Bypassing DARCY Defense: Indistinguishable Universal Adversarial Triggers
- URL: http://arxiv.org/abs/2409.03183v1
- Date: Thu, 5 Sep 2024 02:19:34 GMT
- Title: Bypassing DARCY Defense: Indistinguishable Universal Adversarial Triggers
- Authors: Zuquan Peng, Yuanyuan He, Jianbing Ni, Ben Niu,
- Abstract summary: We show how a new UAT generation method, called IndisUAT, can be used to craft adversarial examples.
The produced adversarial examples incur the maximal loss of predicting results in the DARCY-protected models.
IndesUAT can reduce the true positive rate of DARCY's detection by at least 40.8% and 90.6%, and drop the accuracy by at least 33.3% and 51.6% in the RNN and CNN models, respectively.

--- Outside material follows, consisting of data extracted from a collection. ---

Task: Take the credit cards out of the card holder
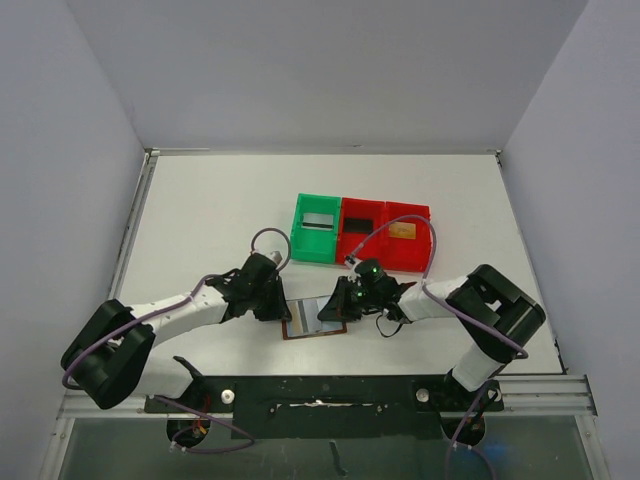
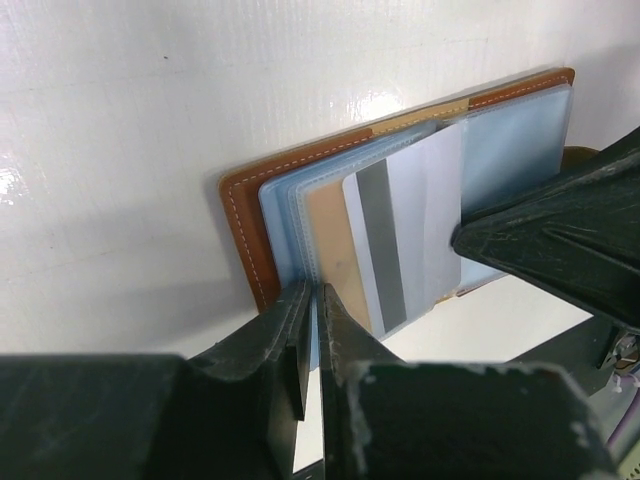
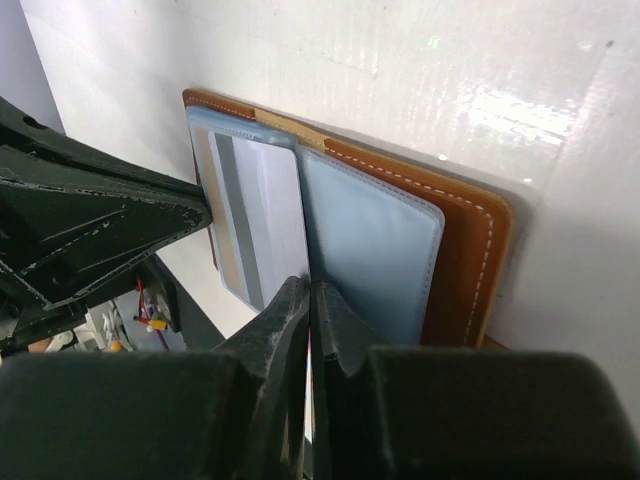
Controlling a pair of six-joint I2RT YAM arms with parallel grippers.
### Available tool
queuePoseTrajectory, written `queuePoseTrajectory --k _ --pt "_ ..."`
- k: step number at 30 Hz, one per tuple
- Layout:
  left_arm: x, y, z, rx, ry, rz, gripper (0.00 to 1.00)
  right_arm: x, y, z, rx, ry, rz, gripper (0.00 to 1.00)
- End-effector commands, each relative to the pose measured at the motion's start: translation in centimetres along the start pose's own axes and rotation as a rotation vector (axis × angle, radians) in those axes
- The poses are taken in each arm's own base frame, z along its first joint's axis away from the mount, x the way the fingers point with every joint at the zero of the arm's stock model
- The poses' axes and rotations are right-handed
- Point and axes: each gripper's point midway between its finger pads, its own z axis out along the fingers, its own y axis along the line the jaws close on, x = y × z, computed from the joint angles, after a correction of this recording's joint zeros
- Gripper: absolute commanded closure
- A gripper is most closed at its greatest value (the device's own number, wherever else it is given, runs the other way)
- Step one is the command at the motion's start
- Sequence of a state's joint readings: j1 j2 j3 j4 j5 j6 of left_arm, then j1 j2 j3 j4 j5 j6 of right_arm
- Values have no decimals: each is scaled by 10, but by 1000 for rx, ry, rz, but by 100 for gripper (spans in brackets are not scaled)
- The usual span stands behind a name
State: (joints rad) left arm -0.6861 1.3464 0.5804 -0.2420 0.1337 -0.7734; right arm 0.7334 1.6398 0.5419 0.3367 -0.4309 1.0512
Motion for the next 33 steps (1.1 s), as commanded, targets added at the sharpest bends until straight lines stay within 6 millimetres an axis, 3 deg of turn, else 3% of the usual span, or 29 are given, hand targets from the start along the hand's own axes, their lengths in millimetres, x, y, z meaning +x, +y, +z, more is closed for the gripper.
queuePoseTrajectory --k 1,6,10,17,20,23,26,33 --pt "-10 6 -5 -42 -47 29 93 -15 -15 -7 92 -87 10 100" --pt "-11 5 -7 -32 -53 28 93 -10 -27 -11 131 -97 32 100" --pt "-18 -5 -12 -7 -69 32 69 -8 -28 -11 123 -84 36 100" --pt "-51 -42 -33 73 -158 36 56 -9 -23 -12 96 -96 34 92" --pt "-60 -70 -38 209 -185 22 55 -10 -25 -13 103 -84 9 83" --pt "-59 -84 -35 281 -170 8 56 -13 -19 -17 61 -70 -16 77" --pt "-53 -82 -28 277 -137 -1 58 -17 -11 -19 49 -63 -52 71" --pt "-34 -69 -16 265 -80 -22 65 -27 -3 -16 43 -66 -77 72"
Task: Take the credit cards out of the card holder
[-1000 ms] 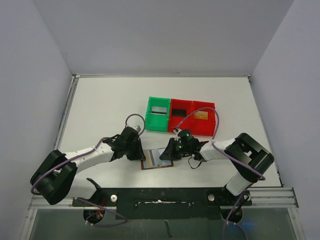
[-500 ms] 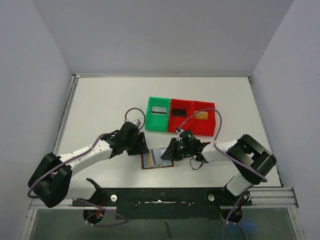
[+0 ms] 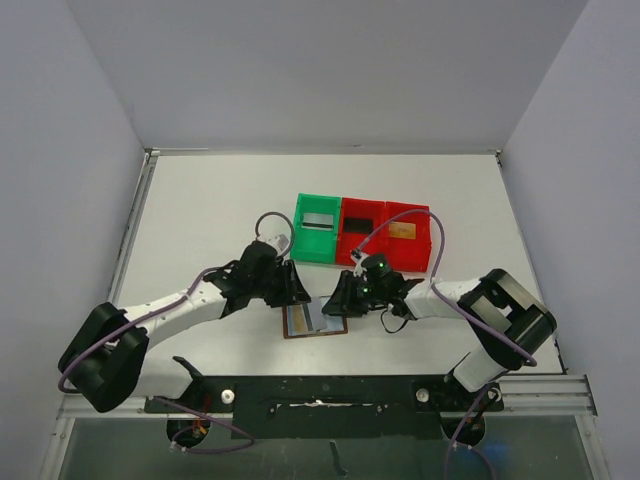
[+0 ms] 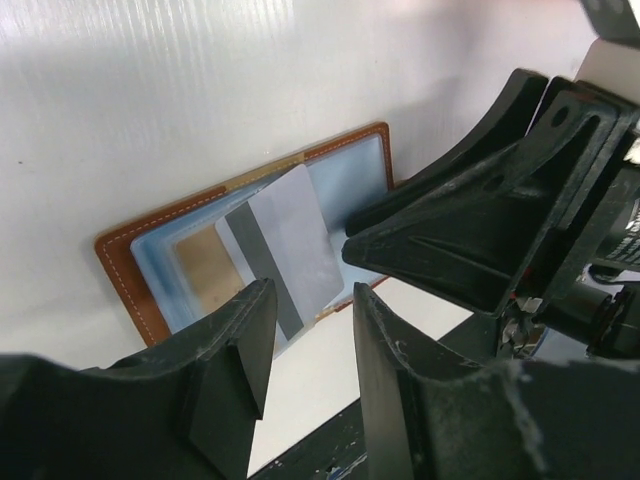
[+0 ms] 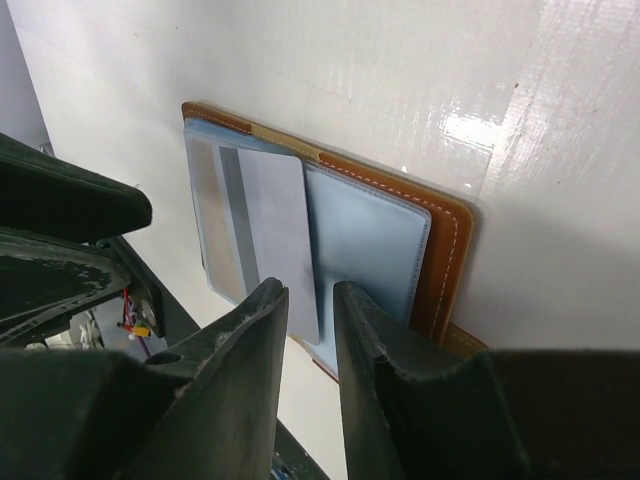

- Score: 11.64617586381446
- License: http://arxiv.org/licenses/nonexclusive-distrib/1.0/
- Abstract: Neural networks (NN) classification models for Natural Language Processing (NLP) are vulnerable to the Universal Adversarial Triggers (UAT) attack that triggers a model to produce a specific prediction for any input. DARCY borrows the "honeypot" concept to bait multiple trapdoors, effectively detecting the adversarial examples generated by UAT. Unfortunately, we find a new UAT generation method, called IndisUAT, which produces triggers (i.e., tokens) and uses them to craft adversarial examples whose feature distribution is indistinguishable from that of the benign examples in a randomly-chosen category at the detection layer of DARCY. The produced adversarial examples incur the maximal loss of predicting results in the DARCY-protected models. Meanwhile, the produced triggers are effective in black-box models for text generation, text inference, and reading comprehension. Finally, the evaluation results under NN models for NLP tasks indicate that the IndisUAT method can effectively circumvent DARCY and penetrate other defenses. For example, IndisUAT can reduce the true positive rate of DARCY's detection by at least 40.8% and 90.6%, and drop the accuracy by at least 33.3% and 51.6% in the RNN and CNN models, respectively. IndisUAT reduces the accuracy of the BERT's adversarial defense model by at least 34.0%, and makes the GPT-2 language model spew racist outputs even when conditioned on non-racial context.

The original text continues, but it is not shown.